In 2020, wildfires burned 10.3 million acres across the United States and produced smoke that traveled as far as northern Europe. While wildfires introduce many obvious challenges and sometimes tragic consequences, they also present less obvious concerns such as polycyclic aromatic hydrocarbon (PAH) compounds released into the air and via ash emissions. Those working to characterize and/or remediate former industrial sites with residual PAHs should be aware that PAH particulates can be transported as components of wildfire smoke and ash and require chemical forensics and statistical analysis to distinguish between legacy impacts and wildfire sources.
PAH and former industrial sites
Any soil scorched by wildfires or encountered by associated smoke and ash is subject to PAH deposition, a reality that complicates soil characterization at former industrial sites where anthropogenic PAH contamination is also a concern. With the rising intensity and magnitude of wildfires, an understanding of potential PAH sources, fate, and transport, and how to distinguish types of PAH soil contamination will become increasingly important at former industrial sites undergoing characterization, risk assessment, remediation, rezoning, or redevelopment.

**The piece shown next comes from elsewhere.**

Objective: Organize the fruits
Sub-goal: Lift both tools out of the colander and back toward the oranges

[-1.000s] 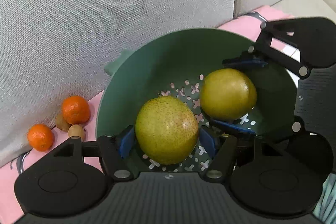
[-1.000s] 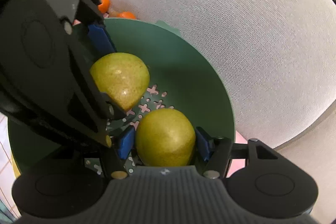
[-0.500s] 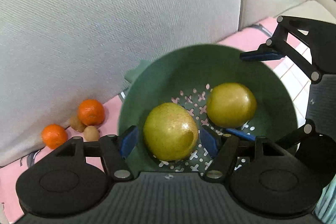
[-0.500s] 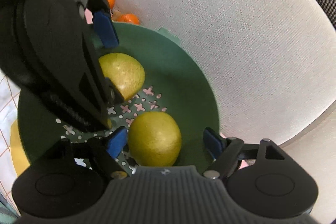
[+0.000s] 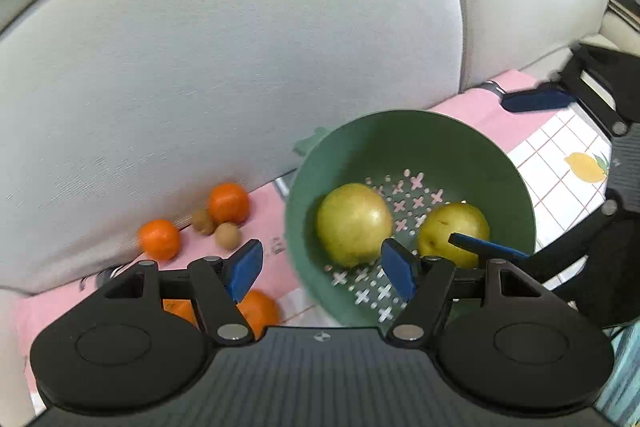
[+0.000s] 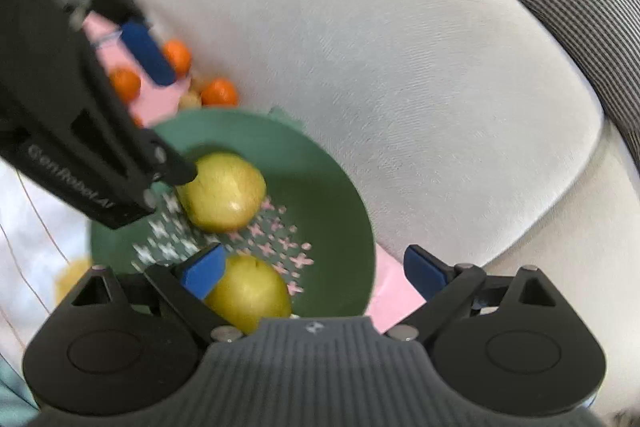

Many PAHs have toxic, mutagenic, and/or carcinogenic properties that can affect human health (ATSDR, IRIS), and similarly, many PAHs are harmful to the health of wildlife, causing damage to growth, longevity, and reproductive ability. As a result of these human-health and ecological impacts, some chemicals within the group are under the purview of various regulatory frameworks including the Emergency Planning and Community Right-to-Know Act (EPCRA; 40 CFR Subpart J), Resource Conservation and Recovery Act (RCRA; 40 CFR 261.33), Comprehensive Environmental Response, Compensation, and Liability Act (CERCLA), Toxic Substances Control Act (TSCA), Clean Air Act (CAA), and Clean Water Act (CWA). In conjunction with human health-based risk evaluations, assessment of ecological receptors for a site is imperative when wildfire-sourced PAHs may be present, as ecological screening criteria for PAHs can be lower (e.g. for sediment) than those for human health, and thus more easily exceeded by wildfire PAH contribution.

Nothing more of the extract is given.